**INPUT DATA**
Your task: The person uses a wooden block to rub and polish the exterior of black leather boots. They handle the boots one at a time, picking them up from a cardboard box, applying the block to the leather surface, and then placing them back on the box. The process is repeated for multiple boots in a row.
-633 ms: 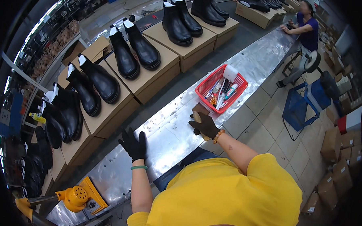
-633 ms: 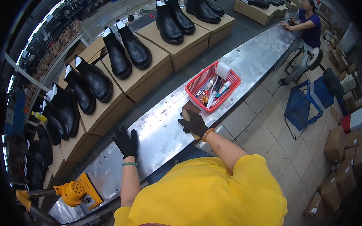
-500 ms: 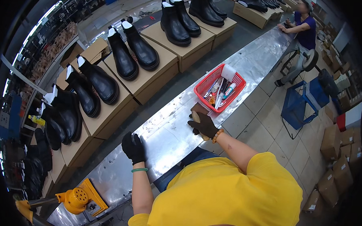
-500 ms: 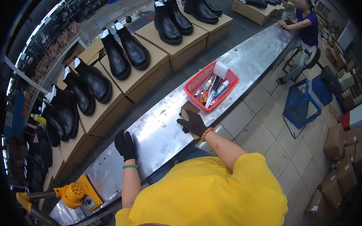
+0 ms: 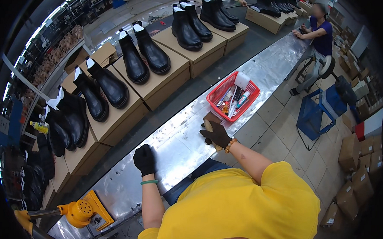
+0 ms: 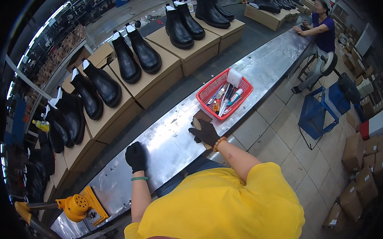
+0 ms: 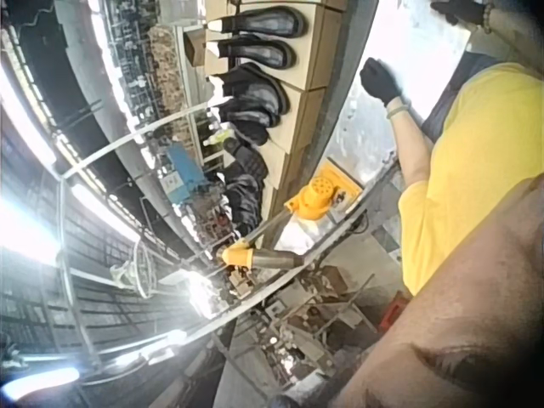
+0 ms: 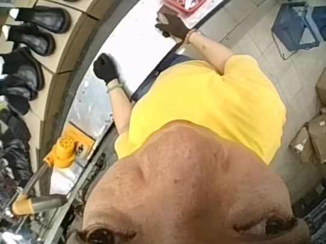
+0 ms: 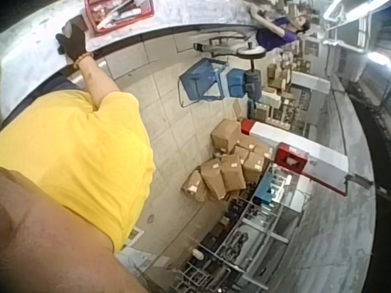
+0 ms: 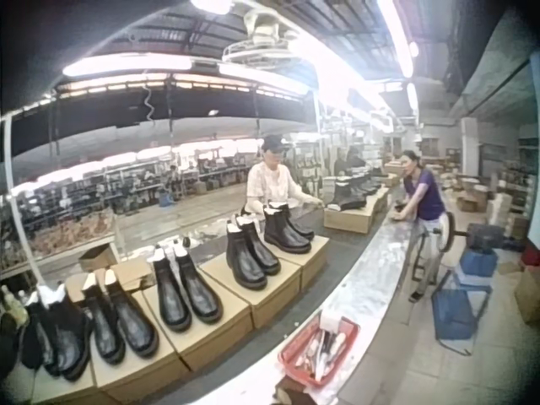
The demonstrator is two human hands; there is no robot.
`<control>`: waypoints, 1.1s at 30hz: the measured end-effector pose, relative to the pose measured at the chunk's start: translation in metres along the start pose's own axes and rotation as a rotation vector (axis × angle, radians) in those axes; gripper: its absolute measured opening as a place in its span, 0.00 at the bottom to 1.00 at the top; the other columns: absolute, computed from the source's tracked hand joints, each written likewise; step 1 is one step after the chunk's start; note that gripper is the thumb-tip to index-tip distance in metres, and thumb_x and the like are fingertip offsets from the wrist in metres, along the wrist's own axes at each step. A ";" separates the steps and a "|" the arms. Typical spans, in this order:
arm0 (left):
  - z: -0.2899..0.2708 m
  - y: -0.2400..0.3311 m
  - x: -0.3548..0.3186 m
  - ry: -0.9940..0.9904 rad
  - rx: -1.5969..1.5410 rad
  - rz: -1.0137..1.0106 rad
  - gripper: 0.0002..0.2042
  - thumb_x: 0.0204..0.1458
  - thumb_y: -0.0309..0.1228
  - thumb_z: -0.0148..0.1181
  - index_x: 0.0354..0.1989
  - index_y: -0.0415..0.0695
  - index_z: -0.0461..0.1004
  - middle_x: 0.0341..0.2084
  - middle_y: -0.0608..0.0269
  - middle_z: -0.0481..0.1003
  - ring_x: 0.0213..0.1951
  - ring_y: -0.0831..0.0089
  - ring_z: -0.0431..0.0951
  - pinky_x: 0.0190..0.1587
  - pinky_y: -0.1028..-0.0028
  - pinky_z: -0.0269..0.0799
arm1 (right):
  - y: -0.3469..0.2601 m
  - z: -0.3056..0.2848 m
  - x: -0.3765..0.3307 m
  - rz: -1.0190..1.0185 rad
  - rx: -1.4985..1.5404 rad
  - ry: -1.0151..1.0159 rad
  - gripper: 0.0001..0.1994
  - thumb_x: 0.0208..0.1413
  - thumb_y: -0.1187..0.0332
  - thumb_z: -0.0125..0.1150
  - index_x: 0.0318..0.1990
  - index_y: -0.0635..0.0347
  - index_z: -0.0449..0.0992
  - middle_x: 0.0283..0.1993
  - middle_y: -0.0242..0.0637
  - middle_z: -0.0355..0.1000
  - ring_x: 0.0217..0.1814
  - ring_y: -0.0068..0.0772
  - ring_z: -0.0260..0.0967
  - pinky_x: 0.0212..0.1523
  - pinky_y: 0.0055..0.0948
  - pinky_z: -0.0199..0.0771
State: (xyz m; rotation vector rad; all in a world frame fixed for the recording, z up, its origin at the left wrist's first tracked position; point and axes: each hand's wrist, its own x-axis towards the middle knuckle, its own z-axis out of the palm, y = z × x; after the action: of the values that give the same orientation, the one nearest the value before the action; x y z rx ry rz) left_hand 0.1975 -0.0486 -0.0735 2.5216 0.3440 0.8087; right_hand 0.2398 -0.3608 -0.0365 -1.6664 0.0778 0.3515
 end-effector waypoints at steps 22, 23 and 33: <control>-0.005 0.006 0.002 -0.053 0.021 0.003 0.12 0.50 0.36 0.50 0.21 0.45 0.75 0.18 0.54 0.72 0.23 0.57 0.72 0.26 0.62 0.65 | 0.000 -0.003 -0.001 -0.044 -0.034 -0.012 0.19 0.50 0.63 0.64 0.46 0.63 0.69 0.29 0.35 0.70 0.19 0.22 0.68 0.20 0.23 0.72; -0.007 0.008 0.002 -0.049 0.017 0.012 0.12 0.50 0.36 0.50 0.20 0.44 0.75 0.18 0.54 0.72 0.23 0.57 0.72 0.26 0.62 0.65 | 0.000 -0.003 -0.001 -0.043 -0.028 -0.014 0.19 0.50 0.64 0.64 0.46 0.64 0.69 0.30 0.34 0.70 0.19 0.22 0.68 0.21 0.22 0.72; -0.008 0.012 0.002 -0.037 0.018 0.052 0.14 0.51 0.35 0.48 0.18 0.41 0.72 0.16 0.52 0.70 0.21 0.56 0.70 0.25 0.61 0.63 | 0.001 -0.003 0.000 -0.038 0.010 -0.018 0.21 0.48 0.63 0.65 0.47 0.63 0.68 0.32 0.33 0.70 0.19 0.21 0.67 0.19 0.21 0.71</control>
State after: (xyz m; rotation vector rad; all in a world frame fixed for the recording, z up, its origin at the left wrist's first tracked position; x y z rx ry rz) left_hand 0.1953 -0.0550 -0.0604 2.5683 0.2759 0.7806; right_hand 0.2397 -0.3643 -0.0376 -1.6520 0.0341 0.3367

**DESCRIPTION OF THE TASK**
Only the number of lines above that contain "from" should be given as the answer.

**PROBLEM SOLUTION**
2